Instructions for the task: I need every line that includes the word "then" copied from the material.

------------------------

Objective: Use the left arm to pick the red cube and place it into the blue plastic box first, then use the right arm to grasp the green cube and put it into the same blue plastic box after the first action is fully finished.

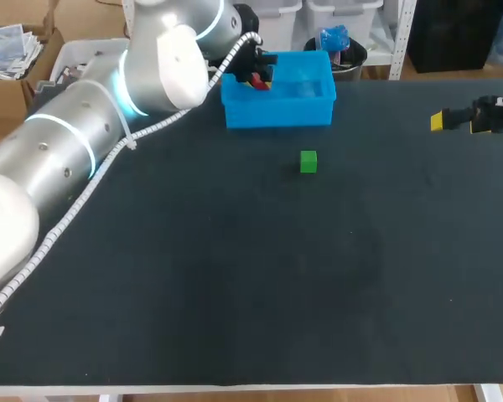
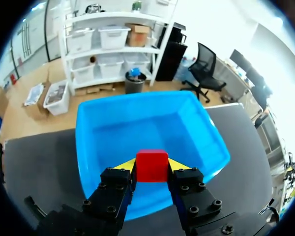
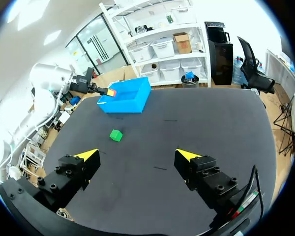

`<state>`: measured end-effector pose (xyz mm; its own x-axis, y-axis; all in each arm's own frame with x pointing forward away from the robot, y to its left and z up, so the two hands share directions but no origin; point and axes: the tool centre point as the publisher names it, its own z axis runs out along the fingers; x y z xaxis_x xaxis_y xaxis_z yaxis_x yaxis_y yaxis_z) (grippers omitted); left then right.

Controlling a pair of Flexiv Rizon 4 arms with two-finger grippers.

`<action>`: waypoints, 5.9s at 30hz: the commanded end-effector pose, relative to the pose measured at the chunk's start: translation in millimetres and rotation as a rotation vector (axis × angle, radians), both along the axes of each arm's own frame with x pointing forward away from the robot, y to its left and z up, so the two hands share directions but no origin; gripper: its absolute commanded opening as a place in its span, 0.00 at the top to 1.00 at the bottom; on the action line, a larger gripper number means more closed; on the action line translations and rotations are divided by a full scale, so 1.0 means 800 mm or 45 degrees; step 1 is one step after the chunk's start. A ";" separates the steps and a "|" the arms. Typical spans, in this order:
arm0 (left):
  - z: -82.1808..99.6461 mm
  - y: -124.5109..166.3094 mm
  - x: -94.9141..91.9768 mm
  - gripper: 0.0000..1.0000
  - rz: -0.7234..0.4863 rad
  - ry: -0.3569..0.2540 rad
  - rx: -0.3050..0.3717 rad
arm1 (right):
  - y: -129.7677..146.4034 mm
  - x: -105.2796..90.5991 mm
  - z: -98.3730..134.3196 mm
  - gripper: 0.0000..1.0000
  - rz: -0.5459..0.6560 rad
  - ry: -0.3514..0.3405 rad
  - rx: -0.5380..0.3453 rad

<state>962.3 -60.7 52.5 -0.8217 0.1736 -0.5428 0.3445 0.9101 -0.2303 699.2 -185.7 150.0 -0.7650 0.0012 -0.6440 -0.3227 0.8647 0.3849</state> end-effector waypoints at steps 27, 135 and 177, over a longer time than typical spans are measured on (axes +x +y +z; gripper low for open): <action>0.096 -0.004 -0.008 0.00 -0.121 0.015 0.023 | 0.001 0.000 0.000 0.00 -0.001 0.001 -0.003; 0.103 0.161 -0.308 0.00 -0.226 -0.108 -0.236 | 0.123 0.044 -0.034 0.00 -0.086 0.463 -0.472; 0.103 0.161 -0.308 0.00 -0.226 -0.108 -0.236 | 0.183 0.076 -0.062 0.00 -0.180 0.680 -0.691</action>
<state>715.8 65.3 136.1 -0.7417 0.2031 -0.6392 0.5129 0.7858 -0.3455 751.5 -45.6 104.2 -0.9821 -0.0901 -0.1651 -0.0874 0.9959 -0.0234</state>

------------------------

Reply to the task:
Objective: Use the left arm to pick the red cube and place it into the blue plastic box first, then use the right arm to grasp the green cube and put it into the same blue plastic box after the first action is fully finished.
`<state>`: measured end-effector pose (xyz mm; its own x-axis, y-axis; all in each arm's own frame with x pointing forward away from the robot, y to its left and z up, so the two hands share directions but no origin; point and axes: the tool centre point as the publisher names it, its own z axis runs out along the fingers; x y z xaxis_x xaxis_y xaxis_z yaxis_x yaxis_y yaxis_z) (grippers omitted); left then right.

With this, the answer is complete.